In a new and seemingly unique arrangement among two Wall Street giants, UBS Wealth ManagementUS and JPMorgan's municipal finance group are joining forces in an exclusive, multi-year agreement that will allow UBS - which in June stopped negotiated underwriting of municipal debt - to have access to JPMorgan's negotiated new-issue product for its wealth management clients.
In turn, JPMorgan will gain access to UBS' more than 8,200 financial advisers, broadening its distribution capabilities nationally. The agreement, which The Bond Buyer learned of yesterday, is effective immediately, but will be officially launched when the firms participate in their first offering together by the end of the month or in September, according to Jim Hausmann, head of transaction products at UBS Wealth Management.
He said both firms will reap benefits from the arrangement - UBS in accessing much-needed municipal product for its high net-worth and other individual retail clients around the country, and JPMorgan in providing its issuer clients with broader distribution of bonds. Financial terms of the agreement were not disclosed.
The firm began working on the agreement immediately following its June 6 announcement that it was exiting the institutional municipal business and moving roughly 70 of its investment banking municipal staff into its wealth management division, Hausmann said.

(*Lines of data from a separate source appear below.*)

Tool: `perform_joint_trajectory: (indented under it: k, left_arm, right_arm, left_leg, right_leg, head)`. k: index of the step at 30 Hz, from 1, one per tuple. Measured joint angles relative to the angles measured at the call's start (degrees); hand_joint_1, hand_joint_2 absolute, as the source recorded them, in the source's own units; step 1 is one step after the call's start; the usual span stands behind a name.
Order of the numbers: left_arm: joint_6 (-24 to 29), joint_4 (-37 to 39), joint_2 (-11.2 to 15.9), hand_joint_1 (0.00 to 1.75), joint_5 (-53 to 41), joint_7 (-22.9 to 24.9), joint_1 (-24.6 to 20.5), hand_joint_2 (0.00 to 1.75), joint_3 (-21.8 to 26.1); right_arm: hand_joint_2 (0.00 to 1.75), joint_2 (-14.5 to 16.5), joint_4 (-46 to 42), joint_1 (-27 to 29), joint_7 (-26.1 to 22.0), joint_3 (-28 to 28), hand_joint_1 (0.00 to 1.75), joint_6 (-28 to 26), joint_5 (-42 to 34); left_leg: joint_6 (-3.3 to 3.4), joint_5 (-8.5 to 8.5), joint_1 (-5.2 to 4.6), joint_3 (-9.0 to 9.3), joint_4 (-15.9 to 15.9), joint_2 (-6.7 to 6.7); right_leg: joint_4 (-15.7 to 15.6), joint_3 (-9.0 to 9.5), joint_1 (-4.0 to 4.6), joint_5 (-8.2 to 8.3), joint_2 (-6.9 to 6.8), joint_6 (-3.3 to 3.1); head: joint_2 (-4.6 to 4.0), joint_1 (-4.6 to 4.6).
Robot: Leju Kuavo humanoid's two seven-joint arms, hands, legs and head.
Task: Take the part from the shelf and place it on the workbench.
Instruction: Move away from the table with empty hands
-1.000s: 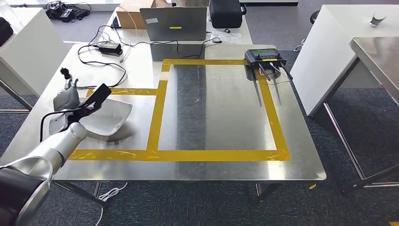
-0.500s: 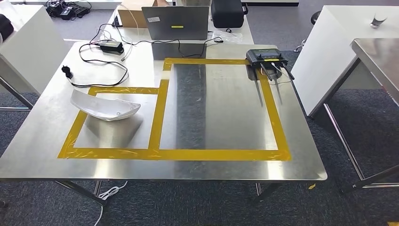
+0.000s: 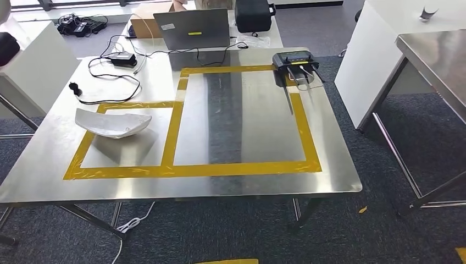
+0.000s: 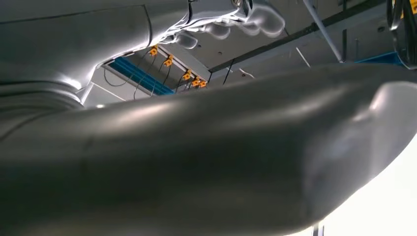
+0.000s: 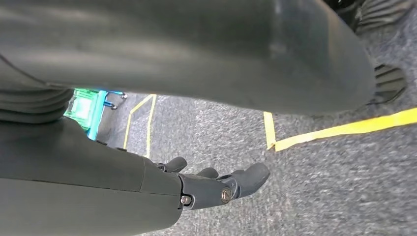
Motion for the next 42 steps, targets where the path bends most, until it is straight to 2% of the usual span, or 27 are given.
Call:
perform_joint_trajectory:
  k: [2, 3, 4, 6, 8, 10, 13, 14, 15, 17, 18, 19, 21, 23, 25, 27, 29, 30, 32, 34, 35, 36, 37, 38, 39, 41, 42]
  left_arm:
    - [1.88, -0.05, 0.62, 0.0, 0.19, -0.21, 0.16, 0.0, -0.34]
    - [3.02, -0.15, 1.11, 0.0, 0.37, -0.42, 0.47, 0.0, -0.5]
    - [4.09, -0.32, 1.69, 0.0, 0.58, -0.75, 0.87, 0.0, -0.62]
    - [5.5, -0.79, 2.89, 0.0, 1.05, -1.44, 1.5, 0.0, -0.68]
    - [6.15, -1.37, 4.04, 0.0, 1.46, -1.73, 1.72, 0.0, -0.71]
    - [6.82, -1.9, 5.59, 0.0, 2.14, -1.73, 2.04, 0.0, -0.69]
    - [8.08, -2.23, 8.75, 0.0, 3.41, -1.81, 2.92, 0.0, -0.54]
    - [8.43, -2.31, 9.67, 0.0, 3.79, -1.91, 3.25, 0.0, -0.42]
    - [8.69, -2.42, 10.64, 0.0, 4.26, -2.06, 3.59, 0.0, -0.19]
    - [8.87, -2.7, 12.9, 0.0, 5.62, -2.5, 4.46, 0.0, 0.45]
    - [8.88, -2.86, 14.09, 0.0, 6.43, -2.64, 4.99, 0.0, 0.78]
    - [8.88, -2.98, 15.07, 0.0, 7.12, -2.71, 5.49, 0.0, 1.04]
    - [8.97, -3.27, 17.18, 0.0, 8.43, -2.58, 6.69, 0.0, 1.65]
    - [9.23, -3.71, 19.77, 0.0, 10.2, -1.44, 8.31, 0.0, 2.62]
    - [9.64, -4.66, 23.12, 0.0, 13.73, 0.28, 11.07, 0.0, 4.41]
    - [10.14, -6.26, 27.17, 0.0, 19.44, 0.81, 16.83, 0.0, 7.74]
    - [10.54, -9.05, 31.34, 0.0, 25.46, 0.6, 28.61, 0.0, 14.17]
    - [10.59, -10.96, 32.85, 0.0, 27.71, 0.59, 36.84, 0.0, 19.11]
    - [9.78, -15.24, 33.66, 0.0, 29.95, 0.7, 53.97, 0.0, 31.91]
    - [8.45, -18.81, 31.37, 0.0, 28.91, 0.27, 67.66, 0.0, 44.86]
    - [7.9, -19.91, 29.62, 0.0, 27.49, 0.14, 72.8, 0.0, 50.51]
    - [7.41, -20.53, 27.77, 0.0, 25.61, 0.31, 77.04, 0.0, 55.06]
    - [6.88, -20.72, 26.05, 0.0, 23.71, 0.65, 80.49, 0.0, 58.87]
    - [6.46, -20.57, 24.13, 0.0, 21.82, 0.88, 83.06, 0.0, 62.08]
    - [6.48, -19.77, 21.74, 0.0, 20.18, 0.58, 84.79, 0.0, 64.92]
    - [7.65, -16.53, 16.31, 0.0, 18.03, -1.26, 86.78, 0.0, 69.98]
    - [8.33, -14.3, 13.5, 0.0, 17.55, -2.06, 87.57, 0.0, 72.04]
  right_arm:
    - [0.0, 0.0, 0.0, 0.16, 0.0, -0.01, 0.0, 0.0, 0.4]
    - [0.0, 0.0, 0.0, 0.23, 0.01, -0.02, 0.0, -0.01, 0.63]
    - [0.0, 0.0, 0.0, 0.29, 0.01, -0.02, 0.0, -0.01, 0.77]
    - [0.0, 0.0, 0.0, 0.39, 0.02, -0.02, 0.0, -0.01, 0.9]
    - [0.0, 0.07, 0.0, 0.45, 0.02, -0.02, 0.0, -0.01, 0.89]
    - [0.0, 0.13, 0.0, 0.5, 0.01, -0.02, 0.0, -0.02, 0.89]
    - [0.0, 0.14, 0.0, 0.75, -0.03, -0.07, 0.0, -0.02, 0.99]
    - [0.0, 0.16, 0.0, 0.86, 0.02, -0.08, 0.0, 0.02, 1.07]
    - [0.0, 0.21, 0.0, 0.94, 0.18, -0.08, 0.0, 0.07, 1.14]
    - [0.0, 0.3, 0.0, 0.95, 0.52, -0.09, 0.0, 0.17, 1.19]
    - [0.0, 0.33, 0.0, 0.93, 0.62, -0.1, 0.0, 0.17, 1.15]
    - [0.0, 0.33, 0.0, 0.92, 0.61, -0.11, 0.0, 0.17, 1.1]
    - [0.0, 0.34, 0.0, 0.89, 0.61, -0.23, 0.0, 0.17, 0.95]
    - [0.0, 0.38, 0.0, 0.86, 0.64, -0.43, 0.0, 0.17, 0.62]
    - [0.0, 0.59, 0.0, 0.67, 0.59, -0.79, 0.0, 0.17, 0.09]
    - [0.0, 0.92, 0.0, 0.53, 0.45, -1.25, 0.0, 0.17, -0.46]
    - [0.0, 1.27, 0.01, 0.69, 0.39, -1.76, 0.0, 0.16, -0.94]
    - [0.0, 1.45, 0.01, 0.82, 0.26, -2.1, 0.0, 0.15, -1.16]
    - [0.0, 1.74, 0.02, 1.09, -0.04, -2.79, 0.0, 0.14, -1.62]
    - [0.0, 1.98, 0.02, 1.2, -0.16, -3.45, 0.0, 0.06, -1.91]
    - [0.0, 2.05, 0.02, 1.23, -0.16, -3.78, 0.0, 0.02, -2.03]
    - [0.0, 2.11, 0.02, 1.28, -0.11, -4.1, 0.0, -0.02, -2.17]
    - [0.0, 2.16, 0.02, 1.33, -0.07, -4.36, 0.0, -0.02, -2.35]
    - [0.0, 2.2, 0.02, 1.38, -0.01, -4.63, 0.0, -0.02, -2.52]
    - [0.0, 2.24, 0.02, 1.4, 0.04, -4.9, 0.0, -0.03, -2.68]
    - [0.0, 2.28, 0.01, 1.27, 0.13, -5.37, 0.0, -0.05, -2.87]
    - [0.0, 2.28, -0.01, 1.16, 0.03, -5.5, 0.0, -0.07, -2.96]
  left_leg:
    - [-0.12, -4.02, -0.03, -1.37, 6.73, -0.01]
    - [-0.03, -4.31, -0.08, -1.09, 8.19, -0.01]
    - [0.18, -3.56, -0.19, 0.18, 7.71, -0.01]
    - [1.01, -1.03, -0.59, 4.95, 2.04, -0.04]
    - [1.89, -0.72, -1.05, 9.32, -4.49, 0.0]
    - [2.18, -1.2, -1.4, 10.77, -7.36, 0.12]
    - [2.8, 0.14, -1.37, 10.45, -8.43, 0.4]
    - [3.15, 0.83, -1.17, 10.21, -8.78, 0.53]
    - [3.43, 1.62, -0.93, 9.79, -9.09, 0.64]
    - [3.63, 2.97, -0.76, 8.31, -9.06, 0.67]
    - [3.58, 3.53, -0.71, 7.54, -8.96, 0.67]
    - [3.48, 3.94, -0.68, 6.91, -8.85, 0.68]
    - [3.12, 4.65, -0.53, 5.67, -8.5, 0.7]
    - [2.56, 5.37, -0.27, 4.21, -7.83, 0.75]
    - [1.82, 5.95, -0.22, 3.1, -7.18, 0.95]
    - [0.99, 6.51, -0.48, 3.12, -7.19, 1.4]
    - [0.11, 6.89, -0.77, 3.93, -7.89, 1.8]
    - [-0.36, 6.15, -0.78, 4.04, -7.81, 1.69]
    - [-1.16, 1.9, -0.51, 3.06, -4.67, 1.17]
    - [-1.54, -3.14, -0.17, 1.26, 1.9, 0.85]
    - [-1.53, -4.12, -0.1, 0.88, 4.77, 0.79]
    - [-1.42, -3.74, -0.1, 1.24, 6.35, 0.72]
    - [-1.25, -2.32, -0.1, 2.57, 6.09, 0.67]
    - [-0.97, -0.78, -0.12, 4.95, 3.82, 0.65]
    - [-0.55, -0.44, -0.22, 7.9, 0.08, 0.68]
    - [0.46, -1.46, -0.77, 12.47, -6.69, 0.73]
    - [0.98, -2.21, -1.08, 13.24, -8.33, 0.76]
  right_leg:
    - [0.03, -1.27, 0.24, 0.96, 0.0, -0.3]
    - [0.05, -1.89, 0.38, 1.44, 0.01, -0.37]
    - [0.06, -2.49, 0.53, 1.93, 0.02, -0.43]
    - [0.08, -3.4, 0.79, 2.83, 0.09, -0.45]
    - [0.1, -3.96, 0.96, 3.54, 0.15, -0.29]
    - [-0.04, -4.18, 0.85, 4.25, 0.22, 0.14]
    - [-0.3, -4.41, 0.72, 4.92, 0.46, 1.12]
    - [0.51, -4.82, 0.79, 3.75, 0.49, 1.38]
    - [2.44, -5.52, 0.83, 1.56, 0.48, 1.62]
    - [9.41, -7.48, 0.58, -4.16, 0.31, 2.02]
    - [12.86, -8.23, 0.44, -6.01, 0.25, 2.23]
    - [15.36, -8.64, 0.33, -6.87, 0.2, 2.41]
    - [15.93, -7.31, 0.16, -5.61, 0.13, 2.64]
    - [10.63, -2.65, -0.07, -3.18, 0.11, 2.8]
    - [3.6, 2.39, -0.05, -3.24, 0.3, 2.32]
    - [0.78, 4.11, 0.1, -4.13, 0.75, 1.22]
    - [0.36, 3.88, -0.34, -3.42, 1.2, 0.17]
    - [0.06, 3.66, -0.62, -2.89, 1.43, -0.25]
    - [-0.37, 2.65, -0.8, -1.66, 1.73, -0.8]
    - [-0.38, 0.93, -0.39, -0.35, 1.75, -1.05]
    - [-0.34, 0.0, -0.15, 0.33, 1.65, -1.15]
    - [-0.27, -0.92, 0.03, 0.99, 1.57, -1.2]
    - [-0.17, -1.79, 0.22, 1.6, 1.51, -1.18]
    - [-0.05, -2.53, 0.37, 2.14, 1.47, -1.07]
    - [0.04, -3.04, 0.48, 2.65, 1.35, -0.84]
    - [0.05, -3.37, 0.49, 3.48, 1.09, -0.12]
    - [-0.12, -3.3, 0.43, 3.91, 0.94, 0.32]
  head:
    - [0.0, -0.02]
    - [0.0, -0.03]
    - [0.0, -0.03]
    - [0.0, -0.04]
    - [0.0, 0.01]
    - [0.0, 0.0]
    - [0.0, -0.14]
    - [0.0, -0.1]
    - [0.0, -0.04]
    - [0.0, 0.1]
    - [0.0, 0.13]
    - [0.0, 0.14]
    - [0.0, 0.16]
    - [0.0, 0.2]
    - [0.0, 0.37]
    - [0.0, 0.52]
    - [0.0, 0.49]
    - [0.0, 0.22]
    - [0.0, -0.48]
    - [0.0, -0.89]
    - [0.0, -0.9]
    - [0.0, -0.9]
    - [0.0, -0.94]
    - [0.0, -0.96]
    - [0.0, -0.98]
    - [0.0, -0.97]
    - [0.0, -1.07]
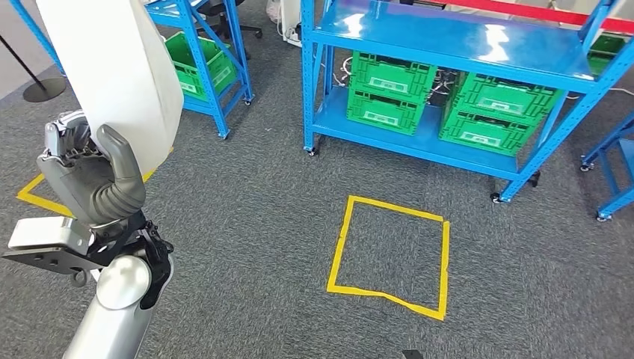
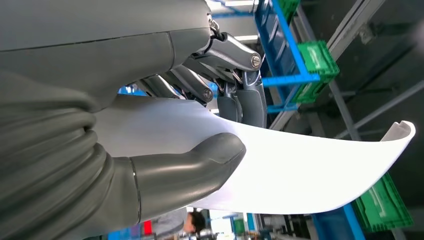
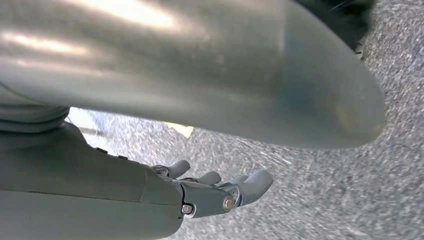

UBS was in negotiations with several other major players in the municipal finance industry, but decided to partner with JPMorgan because its market share and business platform offered the best fit for UBS' clients, according to Hausmann.
"A lot of people assumed we were exiting the market, but for us, it's a clear statement to the market that UBS is absolutely a buyer of municipal product, is absolutely in the market place, and we're psyched to be joining with JPMorgan," he said.
"This isn't a fly-by-night, 30-day agreement that we are going to try out. There is a real commitment from both sides, and we think it's a mutually beneficial relationship that should go on on a multi-year basis," Hausmann explained. He said the firms have not pinpointed an exact timeframe for the length of the plan.
"There might be some speed bumps that might come along, but nothing major to overcome," he added.
Hausmann said the plan with JPMorgan is a means of leveraging the strengths of its former investment bank in a unique agreement with a firm that has a prominent stature in the market place and could deliver quality product for its clients.
JPMorgan spokesman Brian Marchiony said his firm is equally optimistic about the joint venture.
"We are excited about the agreement which allows JPMorgan and our issuer clients the ability to reach a broader set of investors through UBS' vast national footprint," he said.
Under the agreement, individual clients from both firms will have equal access to negotiated new-issue product at the same offering prices. "There will be no advantage to either client ... all of the clients will be treated with equal standing," Hausmann said.
UBS will also have access to all negotiated new deals done by JPMorgan - unless the firm opts out of a particular deal because it is inappropriate for its wealth management clients, Hausmann noted. "It's not an issuer-driven model, it's an investor-driven model," he said.
He said the JPMorgan agreement will provide 80% to 90% of the product it needs for its clients, but said it could look at other opportunities to satisfy the other 10% to 20%.
With 400 sales offices around the country, UBS would not rule out establishing a similar partnership with other firms to fill a void in a region or area not covered by JPMorgan, or where JPMorgan opted not to participate - but that would be a secondary relationship, according to Hausmann.
"We're not precluded from activity with other firms where JPMorgan is not active," he said.
So far this year, JPMorgan - whose underwriting volume totals include deals done by the former Bear, Stearns & Co. before JPMorgan acquired it in March - has senior-managed $22.4 billion, while UBS Securities has senior-managed $14.5 billion, as of Aug. 5. That compares to 2007, when JPMorgan is credited with managing $45.4 billion, and UBS managed $32.6 billion, according to Thomson Reuters data.
The firms' underwriting activity was more closely balanced, for instance, in 2006 and 2005, when JPMorgan managed $38.1 billion and $42.5 billion, respectively, while UBS managed $34.7 billion and $41.4 billion.
Over the last 10 years, UBS only had a higher volume of senior-managed negotiated underwritings than JPMorgan in 2004 and 1999, when the firm did $41.3 billion versus $35.9 billion at JPMorgan, and $18.9 billion versus JPMorgan's $13.9 billion, respectively.